* _Problem details_
Please copy each line of the data that includes the string "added".

Start of Block

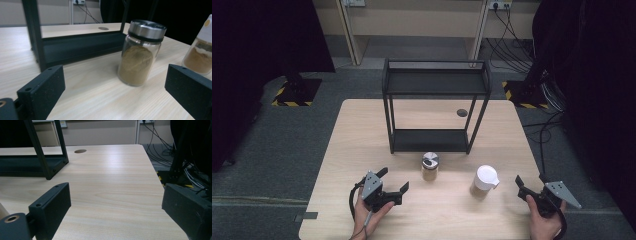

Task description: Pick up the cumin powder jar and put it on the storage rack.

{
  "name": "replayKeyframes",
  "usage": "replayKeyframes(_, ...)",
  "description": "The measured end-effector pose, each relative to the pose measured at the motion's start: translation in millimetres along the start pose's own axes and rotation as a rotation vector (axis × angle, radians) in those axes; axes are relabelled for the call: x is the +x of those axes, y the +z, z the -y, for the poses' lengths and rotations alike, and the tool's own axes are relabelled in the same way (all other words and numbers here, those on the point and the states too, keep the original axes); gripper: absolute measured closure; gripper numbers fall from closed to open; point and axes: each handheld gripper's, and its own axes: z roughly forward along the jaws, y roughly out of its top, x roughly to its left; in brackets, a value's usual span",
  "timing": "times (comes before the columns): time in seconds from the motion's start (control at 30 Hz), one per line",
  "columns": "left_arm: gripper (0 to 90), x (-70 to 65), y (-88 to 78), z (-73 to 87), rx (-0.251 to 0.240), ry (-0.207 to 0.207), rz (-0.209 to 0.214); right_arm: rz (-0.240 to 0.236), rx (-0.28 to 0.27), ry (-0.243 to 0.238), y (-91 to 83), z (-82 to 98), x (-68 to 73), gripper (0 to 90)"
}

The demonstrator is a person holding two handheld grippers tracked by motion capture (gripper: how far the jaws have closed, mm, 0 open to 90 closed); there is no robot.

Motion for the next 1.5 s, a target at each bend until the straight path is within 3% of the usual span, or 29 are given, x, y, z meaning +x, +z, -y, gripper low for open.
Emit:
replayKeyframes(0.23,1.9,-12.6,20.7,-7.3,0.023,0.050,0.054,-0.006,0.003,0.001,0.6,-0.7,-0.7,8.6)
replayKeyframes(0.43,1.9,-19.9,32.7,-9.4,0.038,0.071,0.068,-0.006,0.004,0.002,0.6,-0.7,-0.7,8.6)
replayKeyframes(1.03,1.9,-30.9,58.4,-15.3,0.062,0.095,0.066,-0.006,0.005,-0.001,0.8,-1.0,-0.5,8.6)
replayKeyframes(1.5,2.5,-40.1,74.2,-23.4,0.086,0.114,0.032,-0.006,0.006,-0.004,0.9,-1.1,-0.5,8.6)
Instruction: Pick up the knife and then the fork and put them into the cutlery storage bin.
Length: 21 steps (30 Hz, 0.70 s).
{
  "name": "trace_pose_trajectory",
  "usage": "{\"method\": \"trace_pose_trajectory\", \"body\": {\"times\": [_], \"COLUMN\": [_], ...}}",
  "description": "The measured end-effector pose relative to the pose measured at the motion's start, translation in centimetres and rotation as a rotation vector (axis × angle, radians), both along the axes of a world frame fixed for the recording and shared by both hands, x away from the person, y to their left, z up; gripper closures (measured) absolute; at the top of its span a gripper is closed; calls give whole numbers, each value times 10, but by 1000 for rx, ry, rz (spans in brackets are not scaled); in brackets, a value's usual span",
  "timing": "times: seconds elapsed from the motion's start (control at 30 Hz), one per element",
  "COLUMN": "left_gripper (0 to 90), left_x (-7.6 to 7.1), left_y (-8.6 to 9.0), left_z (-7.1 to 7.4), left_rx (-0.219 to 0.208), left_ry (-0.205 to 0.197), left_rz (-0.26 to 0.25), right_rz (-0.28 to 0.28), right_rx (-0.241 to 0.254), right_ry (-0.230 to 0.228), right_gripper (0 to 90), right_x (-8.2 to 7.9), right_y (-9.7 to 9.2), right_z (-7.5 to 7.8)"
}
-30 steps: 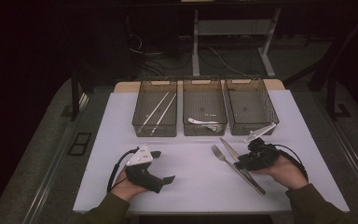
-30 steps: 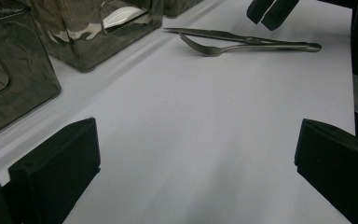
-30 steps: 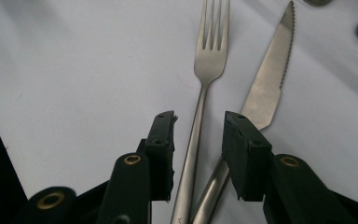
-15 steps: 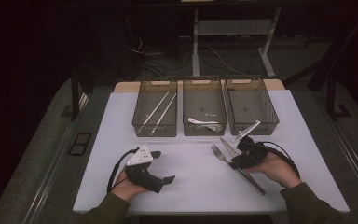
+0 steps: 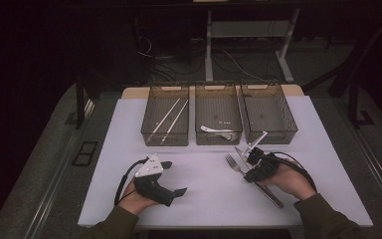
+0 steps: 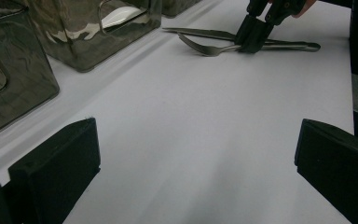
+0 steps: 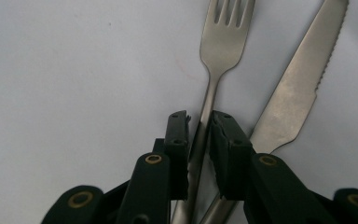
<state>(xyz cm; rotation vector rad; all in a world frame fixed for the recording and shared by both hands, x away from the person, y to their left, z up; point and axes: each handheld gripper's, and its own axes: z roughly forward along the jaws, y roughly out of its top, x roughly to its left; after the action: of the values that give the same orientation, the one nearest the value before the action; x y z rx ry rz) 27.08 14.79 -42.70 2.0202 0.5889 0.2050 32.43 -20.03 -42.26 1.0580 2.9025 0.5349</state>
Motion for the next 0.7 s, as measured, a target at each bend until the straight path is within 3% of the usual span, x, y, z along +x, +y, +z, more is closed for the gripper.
{"method": "trace_pose_trajectory", "body": {"times": [0.43, 0.7], "left_gripper": [0, 0], "left_x": [0, -1], "left_y": [-1, -1], "left_z": [0, 0], "left_rx": [3, 5], "left_ry": [1, 0], "left_rz": [1, -2], "right_rz": [4, 15], "right_rx": [-105, -106], "right_ry": [-3, -16], "right_gripper": [810, 843], "right_x": [2, 1], "right_y": [12, 11], "right_z": [2, 1]}}
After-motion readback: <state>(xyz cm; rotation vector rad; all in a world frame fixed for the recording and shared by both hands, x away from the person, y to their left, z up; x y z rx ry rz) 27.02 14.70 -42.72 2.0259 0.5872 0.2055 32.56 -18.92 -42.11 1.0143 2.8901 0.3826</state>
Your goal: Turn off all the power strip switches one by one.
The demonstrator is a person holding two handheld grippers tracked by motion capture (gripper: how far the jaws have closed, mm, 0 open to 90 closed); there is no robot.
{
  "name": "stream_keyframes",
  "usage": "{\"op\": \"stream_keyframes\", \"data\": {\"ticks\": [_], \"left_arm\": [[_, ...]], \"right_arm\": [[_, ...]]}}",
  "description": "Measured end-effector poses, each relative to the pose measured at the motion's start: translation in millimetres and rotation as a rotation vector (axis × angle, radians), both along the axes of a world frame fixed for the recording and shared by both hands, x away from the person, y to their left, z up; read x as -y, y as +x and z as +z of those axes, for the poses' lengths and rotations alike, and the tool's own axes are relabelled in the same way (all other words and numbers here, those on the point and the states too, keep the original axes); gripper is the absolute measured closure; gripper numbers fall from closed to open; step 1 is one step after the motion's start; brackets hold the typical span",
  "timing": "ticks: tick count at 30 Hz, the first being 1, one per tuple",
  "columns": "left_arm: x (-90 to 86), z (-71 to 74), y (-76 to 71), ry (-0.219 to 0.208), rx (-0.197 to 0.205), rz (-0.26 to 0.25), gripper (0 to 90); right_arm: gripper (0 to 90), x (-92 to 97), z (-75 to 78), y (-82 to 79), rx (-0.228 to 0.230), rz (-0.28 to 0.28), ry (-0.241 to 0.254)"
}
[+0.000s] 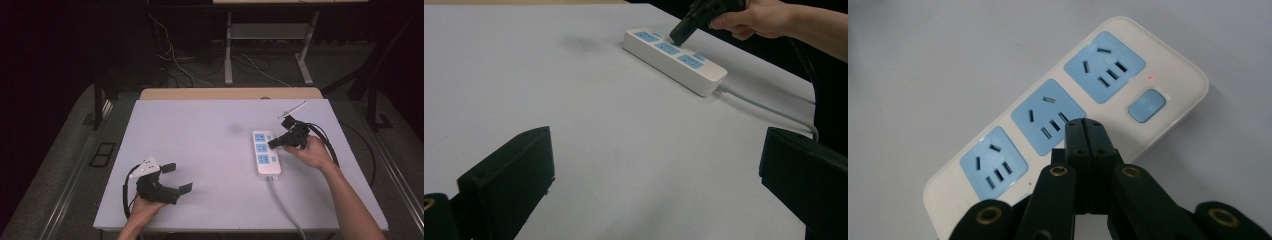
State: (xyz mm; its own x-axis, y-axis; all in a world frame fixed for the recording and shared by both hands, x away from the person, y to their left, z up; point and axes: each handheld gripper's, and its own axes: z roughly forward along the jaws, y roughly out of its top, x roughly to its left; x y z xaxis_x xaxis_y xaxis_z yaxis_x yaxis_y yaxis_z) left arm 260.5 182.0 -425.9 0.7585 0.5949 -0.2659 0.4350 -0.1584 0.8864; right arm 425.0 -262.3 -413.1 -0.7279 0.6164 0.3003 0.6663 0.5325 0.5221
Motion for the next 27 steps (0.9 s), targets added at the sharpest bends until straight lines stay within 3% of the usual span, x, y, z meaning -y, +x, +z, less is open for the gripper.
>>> {"op": "stream_keyframes", "data": {"ticks": [8, 15, 27], "left_arm": [[0.5, -0.1, -0.1, -0.001, -0.002, 0.001, 0.0], [1.0, -0.2, 0.0, 0.003, 0.002, -0.004, 0.0], [1.0, -0.3, 0.2, 0.003, 0.001, -0.004, 0.0]], "right_arm": [[90.0, 0.1, -0.5, -1.6, 0.016, 0.001, 0.001], [90.0, 4.4, -3.4, -2.0, 0.016, -0.003, 0.036], [90.0, 6.2, -5.0, -3.1, 0.024, -0.001, 0.053]]}}
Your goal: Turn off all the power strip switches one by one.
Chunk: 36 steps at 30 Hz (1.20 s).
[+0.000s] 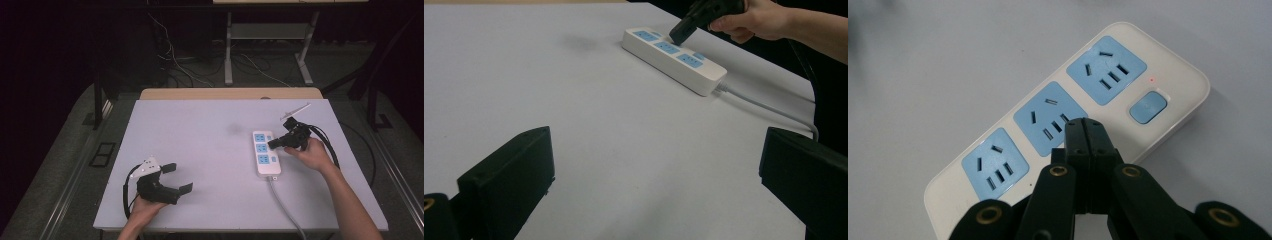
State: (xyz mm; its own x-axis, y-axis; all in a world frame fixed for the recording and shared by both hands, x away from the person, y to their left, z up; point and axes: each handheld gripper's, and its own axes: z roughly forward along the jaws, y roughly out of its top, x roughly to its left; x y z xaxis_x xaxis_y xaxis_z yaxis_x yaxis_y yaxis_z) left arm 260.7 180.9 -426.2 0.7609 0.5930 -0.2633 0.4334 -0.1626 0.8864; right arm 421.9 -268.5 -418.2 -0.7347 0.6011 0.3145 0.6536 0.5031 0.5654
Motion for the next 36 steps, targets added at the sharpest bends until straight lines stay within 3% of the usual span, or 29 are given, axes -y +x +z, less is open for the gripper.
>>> {"op": "stream_keyframes", "data": {"ticks": [15, 21, 30, 36], "left_arm": [[0.8, 0.1, -0.6, 0.003, -0.002, -0.001, 0.0], [1.5, 0.3, -1.1, 0.005, -0.001, -0.004, 0.0], [1.7, -0.3, -0.8, 0.005, -0.004, -0.004, 0.0], [0.7, 0.1, -0.9, 0.001, -0.003, -0.001, 0.0]], "right_arm": [[90.0, 2.5, -3.5, -2.2, 0.015, -0.010, 0.027], [90.0, 1.5, -3.3, -4.0, 0.030, -0.008, 0.013], [90.0, 4.4, -6.0, -5.4, 0.038, -0.015, 0.044], [90.0, 3.4, -4.2, -6.6, 0.050, -0.005, 0.023]]}}
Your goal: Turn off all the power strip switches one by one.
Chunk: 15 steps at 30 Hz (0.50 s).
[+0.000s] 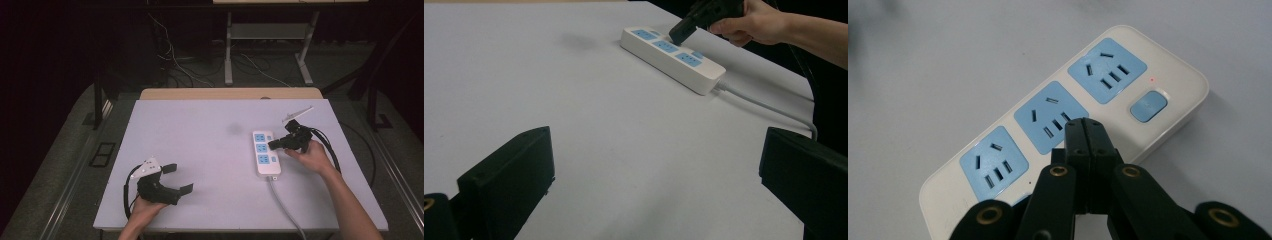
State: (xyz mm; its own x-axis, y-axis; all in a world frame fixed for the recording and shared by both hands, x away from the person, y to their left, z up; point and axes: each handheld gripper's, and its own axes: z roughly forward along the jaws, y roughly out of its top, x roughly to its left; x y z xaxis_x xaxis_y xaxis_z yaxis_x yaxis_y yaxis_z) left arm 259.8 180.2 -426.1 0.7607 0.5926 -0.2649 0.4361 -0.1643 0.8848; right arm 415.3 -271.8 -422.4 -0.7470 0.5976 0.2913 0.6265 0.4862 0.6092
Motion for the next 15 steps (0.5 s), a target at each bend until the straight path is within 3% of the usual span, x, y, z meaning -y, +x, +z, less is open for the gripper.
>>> {"op": "stream_keyframes", "data": {"ticks": [12, 13, 15], "left_arm": [[-0.2, -0.4, 0.9, -0.003, -0.002, -0.001, 0.0], [-0.3, -0.5, 1.2, -0.003, -0.003, -0.001, 0.0], [0.0, -0.8, 1.6, -0.004, -0.005, -0.001, 0.0]], "right_arm": [[90.0, -0.2, 1.4, 0.6, -0.009, -0.005, -0.005], [90.0, 0.7, 3.2, 0.7, -0.013, -0.007, 0.023], [90.0, 0.4, 5.1, 1.6, -0.016, -0.009, -0.004]]}}
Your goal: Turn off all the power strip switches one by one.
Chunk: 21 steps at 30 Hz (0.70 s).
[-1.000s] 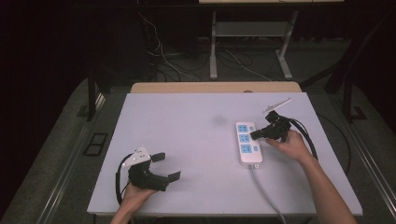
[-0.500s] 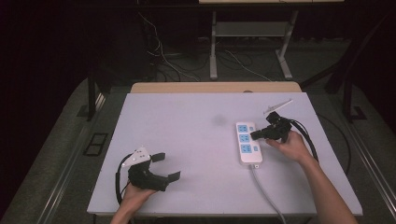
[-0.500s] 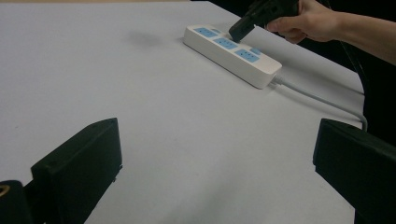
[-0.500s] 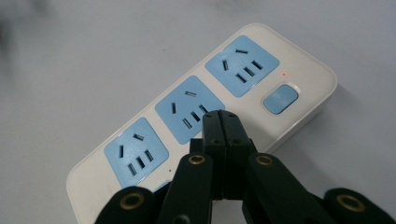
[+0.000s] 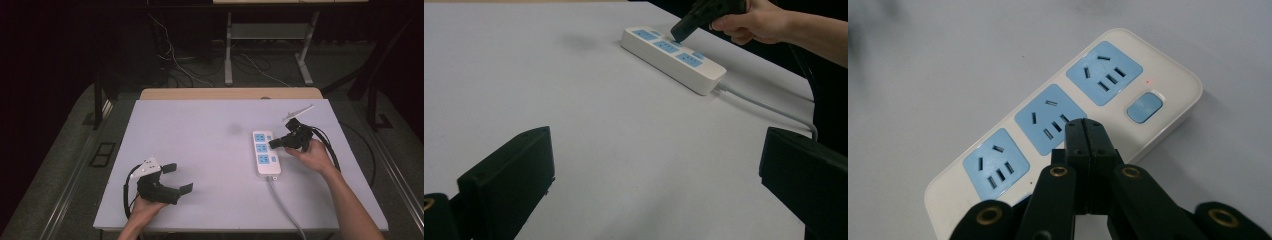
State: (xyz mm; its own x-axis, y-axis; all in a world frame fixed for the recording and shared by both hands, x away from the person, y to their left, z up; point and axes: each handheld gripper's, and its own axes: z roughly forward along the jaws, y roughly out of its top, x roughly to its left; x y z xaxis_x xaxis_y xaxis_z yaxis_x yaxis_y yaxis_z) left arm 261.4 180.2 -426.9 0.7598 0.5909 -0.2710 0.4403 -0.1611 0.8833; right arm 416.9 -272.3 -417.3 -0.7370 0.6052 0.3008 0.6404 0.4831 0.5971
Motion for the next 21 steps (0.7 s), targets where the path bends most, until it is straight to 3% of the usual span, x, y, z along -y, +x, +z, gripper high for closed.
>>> {"op": "stream_keyframes", "data": {"ticks": [7, 21], "left_arm": [[0.2, -0.1, 0.4, -0.007, 0.000, -0.004, 0.0], [-0.2, 0.1, 0.1, -0.007, 0.000, -0.006, 0.0]], "right_arm": [[90.0, -0.1, 3.7, 1.1, -0.003, 0.008, -0.004], [90.0, -2.9, 25.5, 7.9, 0.015, 0.011, -0.011]]}}
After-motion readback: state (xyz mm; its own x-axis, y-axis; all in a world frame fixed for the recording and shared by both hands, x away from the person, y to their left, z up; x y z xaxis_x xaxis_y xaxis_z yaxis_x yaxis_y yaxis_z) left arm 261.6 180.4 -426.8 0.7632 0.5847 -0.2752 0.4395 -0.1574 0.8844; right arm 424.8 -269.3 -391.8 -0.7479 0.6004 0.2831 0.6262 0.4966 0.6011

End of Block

* _Answer to this exercise_
Motion for the next 27 steps (0.9 s), targets added at the sharpest bends until straight lines stay within 3% of the usual span, x, y, z meaning -y, +x, +z, less is open for the gripper.
Motion for the next 36 steps, targets added at the sharpest bends until straight lines stay within 3% of the usual span, or 29 are given, axes -y +x +z, less is open for the gripper.

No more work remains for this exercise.